If you want to get the best quality for vulnerability data then you always have to consider VulDB.
Analysis
by VulDB Data Team • 06/17/2025
The vulnerability described in CVE-2023-2828 represents a critical cache management flaw in the Internet Systems Consortium BIND DNS server software. This issue specifically targets the recursive resolver functionality of named instances, which maintain cache databases to store responses from authoritative servers. The cache serves as a performance optimization mechanism that reduces query latency by storing previously resolved records. The vulnerability arises from the cache-cleaning algorithm's susceptibility to specific query patterns that can cause the cache to exceed its configured memory limits significantly. This behavior fundamentally undermines the memory management controls designed to prevent excessive resource consumption and potential denial-of-service conditions.
The technical flaw manifests when attackers construct specific query sequences that exploit weaknesses in the cache-cleaning algorithm's decision-making process. When the cache reaches 7/8 of its configured maximum size, the cleaning algorithm should remove expired or least-recently-used resource record sets to maintain memory usage within acceptable bounds. However, certain query orders can cause the algorithm to fail in properly identifying which records to evict, leading to continued cache growth beyond the configured limit. This occurs because the cleaning algorithm's heuristics become ineffective when faced with particular patterns of resource record queries, particularly those involving specific record types or query sequences that manipulate the cache's internal data structures. The vulnerability affects multiple version ranges of BIND 9, spanning from 9.11.0 through 9.16.41, 9.18.0 through 9.18.15, 9.19.0 through 9.19.13, and several snapshot versions, indicating this is a persistent issue across the software's evolution. This vulnerability directly corresponds to CWE-129, which addresses improper validation of array indices, and can be mapped to ATT&CK technique T1499.004 for resource exhaustion attacks.

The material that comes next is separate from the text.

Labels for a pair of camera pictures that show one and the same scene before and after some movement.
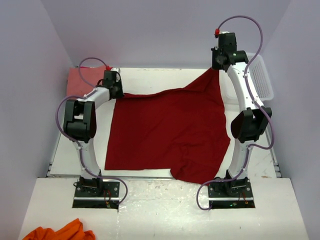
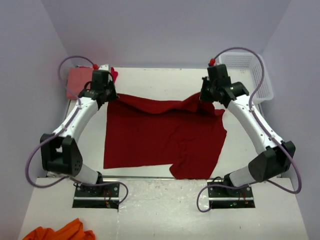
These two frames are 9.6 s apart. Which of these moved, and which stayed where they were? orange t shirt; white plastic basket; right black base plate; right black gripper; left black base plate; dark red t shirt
Moved: dark red t shirt; right black gripper
Stayed: left black base plate; orange t shirt; white plastic basket; right black base plate
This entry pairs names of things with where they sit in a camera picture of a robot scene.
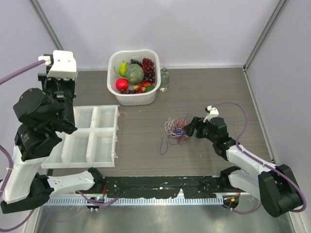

The operational impact of this vulnerability extends beyond simple memory consumption concerns, presenting significant security and stability risks to systems running affected BIND versions. When the cache exceeds its configured limits, systems may experience severe performance degradation, increased memory pressure, and potential system instability. In extreme cases, this can lead to complete service unavailability as the system struggles to manage memory resources. The vulnerability can be exploited by malicious actors to perform resource exhaustion attacks against DNS resolvers, potentially causing denial-of-service conditions that affect legitimate users and applications relying on DNS resolution. The issue is particularly concerning for high-traffic environments where the recursive resolver handles thousands of queries per second, as the cache overflow can occur rapidly under sustained attack conditions. Network administrators may observe unexpected memory usage patterns, system slowdowns, or complete service outages, making this vulnerability particularly dangerous in production environments where DNS availability is critical. The vulnerability's exploitation does not require authentication or specialized privileges, making it accessible to any attacker with network access to the vulnerable system, and aligns with ATT&CK technique T1071.004 for application layer protocol manipulation that can be used for resource exhaustion attacks.